- [AVAILABLE DATA]:
- Opening Delimiter -

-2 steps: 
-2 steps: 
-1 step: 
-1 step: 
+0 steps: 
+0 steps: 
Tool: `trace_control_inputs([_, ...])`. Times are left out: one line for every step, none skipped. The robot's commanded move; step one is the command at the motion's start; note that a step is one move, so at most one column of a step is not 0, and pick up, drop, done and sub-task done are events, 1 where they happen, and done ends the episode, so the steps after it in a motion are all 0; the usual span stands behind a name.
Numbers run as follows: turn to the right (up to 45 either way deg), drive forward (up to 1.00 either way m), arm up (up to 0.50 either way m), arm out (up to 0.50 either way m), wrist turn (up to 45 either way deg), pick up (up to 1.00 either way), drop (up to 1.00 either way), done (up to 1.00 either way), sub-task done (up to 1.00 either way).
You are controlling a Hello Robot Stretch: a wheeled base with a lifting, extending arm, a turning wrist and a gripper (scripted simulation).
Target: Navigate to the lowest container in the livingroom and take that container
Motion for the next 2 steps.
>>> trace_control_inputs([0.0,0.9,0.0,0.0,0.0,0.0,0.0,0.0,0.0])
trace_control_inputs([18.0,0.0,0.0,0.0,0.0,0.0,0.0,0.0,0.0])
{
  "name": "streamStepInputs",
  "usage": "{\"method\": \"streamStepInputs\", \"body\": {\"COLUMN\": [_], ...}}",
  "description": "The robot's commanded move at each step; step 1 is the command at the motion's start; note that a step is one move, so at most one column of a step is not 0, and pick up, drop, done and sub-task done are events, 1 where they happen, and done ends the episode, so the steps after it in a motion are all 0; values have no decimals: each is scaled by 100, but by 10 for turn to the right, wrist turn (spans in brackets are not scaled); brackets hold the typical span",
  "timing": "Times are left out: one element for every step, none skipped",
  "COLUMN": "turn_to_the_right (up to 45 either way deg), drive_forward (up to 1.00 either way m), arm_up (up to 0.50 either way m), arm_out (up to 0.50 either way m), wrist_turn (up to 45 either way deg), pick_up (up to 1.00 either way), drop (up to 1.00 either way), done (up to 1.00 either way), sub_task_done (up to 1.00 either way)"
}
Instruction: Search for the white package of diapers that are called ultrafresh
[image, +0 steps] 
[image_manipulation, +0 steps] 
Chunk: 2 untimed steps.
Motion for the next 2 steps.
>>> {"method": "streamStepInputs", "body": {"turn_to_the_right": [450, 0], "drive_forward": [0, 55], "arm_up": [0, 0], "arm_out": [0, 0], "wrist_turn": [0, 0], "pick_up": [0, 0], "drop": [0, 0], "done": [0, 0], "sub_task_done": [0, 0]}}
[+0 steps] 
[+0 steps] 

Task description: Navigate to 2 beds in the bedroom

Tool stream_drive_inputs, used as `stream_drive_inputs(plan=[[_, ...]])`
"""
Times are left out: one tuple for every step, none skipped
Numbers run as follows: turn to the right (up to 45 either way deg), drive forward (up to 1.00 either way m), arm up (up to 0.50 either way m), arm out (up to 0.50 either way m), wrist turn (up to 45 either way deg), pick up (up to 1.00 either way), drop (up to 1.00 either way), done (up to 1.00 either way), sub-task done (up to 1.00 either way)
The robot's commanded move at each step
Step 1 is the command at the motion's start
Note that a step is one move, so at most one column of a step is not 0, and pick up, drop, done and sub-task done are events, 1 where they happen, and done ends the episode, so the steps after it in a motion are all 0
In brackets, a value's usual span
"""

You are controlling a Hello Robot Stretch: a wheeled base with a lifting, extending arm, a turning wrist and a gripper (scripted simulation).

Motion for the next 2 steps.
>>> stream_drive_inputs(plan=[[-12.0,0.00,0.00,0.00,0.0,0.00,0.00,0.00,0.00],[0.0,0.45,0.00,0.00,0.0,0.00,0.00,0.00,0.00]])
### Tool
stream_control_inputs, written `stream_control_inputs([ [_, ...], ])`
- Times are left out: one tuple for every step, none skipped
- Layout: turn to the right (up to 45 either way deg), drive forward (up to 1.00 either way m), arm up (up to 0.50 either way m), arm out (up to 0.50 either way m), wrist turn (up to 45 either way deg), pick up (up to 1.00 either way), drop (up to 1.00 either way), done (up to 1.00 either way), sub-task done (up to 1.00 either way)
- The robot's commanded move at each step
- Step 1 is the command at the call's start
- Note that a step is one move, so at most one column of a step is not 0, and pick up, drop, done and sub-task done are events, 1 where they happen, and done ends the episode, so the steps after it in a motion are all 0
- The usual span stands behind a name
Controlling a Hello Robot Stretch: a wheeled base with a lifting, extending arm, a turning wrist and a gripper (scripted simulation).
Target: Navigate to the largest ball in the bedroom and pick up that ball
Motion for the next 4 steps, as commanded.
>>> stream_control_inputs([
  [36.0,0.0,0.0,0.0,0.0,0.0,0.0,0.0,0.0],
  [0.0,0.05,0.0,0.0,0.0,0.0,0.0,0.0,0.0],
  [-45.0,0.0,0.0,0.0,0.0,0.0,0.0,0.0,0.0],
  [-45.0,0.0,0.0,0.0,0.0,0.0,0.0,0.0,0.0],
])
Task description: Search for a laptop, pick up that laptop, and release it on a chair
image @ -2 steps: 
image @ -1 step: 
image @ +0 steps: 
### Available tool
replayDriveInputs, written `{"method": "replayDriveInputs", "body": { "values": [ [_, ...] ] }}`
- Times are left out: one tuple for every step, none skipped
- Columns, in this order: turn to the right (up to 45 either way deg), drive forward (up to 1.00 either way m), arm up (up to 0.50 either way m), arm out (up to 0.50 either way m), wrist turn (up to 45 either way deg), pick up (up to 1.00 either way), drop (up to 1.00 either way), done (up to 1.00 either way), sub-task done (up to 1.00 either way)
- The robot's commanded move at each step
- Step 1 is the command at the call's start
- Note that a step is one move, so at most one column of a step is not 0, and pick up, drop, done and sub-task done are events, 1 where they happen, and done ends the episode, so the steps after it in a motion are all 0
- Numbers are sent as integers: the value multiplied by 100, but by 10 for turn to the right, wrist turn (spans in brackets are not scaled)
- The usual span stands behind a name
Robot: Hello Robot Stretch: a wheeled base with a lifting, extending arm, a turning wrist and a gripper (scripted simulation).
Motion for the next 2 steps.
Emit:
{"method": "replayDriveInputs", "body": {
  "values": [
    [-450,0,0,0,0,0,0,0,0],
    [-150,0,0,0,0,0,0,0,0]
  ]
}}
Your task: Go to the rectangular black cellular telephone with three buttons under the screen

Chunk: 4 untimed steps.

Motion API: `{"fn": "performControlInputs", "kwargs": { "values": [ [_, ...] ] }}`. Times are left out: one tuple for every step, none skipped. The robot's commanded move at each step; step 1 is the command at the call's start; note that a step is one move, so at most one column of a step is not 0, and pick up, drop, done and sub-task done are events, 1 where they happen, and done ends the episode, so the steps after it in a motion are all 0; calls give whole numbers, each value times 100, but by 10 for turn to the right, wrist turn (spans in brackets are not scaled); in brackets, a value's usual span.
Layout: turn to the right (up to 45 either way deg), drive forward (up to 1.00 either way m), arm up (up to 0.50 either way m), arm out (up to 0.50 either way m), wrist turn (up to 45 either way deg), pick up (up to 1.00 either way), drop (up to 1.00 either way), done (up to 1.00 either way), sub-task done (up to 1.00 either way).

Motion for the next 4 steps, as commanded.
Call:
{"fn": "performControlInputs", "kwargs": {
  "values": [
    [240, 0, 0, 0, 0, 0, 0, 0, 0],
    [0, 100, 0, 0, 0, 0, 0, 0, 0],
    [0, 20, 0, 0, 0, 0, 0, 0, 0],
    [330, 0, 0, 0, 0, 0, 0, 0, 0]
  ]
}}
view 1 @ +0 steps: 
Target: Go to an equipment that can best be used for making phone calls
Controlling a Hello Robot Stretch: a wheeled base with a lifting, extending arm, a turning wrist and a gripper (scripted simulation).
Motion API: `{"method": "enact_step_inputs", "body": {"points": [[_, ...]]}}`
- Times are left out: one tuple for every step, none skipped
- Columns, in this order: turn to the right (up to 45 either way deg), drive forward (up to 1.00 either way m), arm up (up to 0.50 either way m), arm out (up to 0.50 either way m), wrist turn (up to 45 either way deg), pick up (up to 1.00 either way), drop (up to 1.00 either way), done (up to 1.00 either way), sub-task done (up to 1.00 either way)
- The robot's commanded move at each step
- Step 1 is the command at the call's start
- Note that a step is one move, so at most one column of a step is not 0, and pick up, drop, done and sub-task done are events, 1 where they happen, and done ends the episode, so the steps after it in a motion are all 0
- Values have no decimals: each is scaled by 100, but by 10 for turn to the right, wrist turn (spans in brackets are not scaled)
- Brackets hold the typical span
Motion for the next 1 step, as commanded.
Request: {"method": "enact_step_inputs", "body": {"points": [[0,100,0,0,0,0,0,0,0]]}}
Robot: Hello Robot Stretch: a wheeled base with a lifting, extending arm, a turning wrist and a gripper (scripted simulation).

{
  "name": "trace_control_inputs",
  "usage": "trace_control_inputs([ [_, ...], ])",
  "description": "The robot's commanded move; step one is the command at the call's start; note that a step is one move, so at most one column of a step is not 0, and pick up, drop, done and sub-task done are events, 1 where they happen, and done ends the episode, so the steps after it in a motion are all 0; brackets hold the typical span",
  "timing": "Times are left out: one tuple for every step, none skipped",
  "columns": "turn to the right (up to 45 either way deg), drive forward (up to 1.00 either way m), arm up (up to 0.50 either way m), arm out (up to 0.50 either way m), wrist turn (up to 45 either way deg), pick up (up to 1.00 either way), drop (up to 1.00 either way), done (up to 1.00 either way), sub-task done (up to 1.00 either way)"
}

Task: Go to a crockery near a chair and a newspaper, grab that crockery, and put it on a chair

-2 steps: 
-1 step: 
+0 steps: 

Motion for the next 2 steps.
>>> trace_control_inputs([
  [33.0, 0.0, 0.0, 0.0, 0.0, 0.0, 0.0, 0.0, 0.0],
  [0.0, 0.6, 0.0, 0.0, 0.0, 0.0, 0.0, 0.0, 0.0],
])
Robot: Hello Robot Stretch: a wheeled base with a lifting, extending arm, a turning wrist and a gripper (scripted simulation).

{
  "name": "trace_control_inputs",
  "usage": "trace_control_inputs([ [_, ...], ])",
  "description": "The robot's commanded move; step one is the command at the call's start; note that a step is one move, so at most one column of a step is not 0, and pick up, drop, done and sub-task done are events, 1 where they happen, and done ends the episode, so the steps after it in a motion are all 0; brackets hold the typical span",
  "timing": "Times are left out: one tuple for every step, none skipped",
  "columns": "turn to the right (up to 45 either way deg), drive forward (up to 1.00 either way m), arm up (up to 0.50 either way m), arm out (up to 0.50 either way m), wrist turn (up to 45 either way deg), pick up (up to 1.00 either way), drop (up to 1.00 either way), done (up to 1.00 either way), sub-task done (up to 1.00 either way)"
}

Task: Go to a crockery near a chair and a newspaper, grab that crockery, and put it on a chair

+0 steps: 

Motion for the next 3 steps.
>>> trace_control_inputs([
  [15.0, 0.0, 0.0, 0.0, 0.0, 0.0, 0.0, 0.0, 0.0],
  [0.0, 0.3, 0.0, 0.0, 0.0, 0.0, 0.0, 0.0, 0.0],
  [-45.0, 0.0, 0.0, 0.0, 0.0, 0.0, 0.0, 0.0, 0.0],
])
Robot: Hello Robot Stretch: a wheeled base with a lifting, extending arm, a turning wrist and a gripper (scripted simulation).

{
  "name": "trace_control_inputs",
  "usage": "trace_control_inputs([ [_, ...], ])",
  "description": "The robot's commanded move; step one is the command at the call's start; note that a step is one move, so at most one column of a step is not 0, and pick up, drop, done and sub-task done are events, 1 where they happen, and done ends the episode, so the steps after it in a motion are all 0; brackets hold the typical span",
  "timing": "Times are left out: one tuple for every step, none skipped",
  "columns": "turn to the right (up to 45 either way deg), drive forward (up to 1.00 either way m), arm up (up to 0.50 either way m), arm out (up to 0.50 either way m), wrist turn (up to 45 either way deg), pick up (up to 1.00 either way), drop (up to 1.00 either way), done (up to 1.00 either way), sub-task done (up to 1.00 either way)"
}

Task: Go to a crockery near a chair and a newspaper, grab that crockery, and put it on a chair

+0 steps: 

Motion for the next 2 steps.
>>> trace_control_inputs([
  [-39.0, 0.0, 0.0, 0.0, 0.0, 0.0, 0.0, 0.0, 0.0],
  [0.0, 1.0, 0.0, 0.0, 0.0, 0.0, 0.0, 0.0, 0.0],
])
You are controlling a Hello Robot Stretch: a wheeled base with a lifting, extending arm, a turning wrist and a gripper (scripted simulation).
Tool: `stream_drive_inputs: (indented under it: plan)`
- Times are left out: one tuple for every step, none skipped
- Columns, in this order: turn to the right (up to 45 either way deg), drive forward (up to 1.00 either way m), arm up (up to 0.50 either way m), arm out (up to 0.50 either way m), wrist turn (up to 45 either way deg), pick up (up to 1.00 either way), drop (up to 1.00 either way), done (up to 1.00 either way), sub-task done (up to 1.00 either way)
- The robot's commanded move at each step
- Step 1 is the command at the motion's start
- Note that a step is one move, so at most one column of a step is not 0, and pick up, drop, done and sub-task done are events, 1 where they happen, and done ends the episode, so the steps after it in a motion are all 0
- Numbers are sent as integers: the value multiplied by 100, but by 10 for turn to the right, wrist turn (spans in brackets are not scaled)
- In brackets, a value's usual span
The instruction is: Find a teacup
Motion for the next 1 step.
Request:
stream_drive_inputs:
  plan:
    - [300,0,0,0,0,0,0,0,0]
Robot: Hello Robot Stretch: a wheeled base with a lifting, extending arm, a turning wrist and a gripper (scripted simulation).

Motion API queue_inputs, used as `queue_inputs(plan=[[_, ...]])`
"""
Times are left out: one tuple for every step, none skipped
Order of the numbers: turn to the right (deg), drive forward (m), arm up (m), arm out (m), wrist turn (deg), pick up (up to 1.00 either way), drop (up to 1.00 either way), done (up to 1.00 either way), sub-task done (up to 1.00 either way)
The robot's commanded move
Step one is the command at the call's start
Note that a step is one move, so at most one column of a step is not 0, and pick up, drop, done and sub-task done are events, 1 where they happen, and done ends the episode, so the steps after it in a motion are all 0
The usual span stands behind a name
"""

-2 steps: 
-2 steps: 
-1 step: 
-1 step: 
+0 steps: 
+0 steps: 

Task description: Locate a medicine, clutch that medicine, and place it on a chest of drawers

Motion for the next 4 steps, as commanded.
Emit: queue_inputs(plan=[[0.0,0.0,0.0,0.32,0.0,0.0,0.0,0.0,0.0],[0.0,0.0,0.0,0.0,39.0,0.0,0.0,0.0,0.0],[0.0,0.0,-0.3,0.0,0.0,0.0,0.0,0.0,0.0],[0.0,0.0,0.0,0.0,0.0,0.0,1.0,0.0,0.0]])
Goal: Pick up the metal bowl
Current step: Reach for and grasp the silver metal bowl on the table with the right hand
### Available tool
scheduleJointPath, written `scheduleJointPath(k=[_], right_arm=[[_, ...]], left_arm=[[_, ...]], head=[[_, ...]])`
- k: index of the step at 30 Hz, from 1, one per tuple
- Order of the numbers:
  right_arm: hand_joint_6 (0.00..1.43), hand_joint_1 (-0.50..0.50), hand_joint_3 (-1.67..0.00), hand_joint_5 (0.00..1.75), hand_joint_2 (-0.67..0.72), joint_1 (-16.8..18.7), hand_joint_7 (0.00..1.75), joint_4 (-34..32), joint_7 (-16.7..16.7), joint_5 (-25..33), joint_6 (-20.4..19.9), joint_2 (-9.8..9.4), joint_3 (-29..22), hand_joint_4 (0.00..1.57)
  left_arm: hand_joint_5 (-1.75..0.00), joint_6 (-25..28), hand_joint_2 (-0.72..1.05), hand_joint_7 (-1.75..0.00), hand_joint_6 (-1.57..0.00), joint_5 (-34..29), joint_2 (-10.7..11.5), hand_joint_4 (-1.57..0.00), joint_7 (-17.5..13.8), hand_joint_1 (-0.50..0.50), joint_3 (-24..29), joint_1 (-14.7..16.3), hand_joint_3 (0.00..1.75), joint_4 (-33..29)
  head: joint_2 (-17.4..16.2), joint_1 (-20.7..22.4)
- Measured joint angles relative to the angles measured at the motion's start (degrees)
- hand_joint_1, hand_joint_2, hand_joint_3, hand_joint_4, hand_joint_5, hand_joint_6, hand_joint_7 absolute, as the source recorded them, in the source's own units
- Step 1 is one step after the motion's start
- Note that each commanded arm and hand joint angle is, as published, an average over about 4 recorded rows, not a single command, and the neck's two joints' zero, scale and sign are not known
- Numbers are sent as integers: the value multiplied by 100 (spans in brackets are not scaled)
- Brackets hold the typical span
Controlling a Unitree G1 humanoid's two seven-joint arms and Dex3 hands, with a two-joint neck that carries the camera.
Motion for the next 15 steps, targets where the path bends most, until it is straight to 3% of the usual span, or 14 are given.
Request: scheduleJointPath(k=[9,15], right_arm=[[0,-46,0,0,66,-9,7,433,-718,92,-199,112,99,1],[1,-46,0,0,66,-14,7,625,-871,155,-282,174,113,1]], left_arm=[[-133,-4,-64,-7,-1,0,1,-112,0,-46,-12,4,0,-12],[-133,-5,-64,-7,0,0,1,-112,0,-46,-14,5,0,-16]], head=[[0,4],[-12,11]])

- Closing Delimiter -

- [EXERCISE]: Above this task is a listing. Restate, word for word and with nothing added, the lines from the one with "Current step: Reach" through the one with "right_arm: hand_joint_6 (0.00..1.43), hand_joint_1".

- [ANSWER SPACE]:
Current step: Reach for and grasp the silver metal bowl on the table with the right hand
### Available tool
scheduleJointPath, written `scheduleJointPath(k=[_], right_arm=[[_, ...]], left_arm=[[_, ...]], head=[[_, ...]])`
- k: index of the step at 30 Hz, from 1, one per tuple
- Order of the numbers:
  right_arm: hand_joint_6 (0.00..1.43), hand_joint_1 (-0.50..0.50), hand_joint_3 (-1.67..0.00), hand_joint_5 (0.00..1.75), hand_joint_2 (-0.67..0.72), joint_1 (-16.8..18.7), hand_joint_7 (0.00..1.75), joint_4 (-34..32), joint_7 (-16.7..16.7), joint_5 (-25..33), joint_6 (-20.4..19.9), joint_2 (-9.8..9.4), joint_3 (-29..22), hand_joint_4 (0.00..1.57)

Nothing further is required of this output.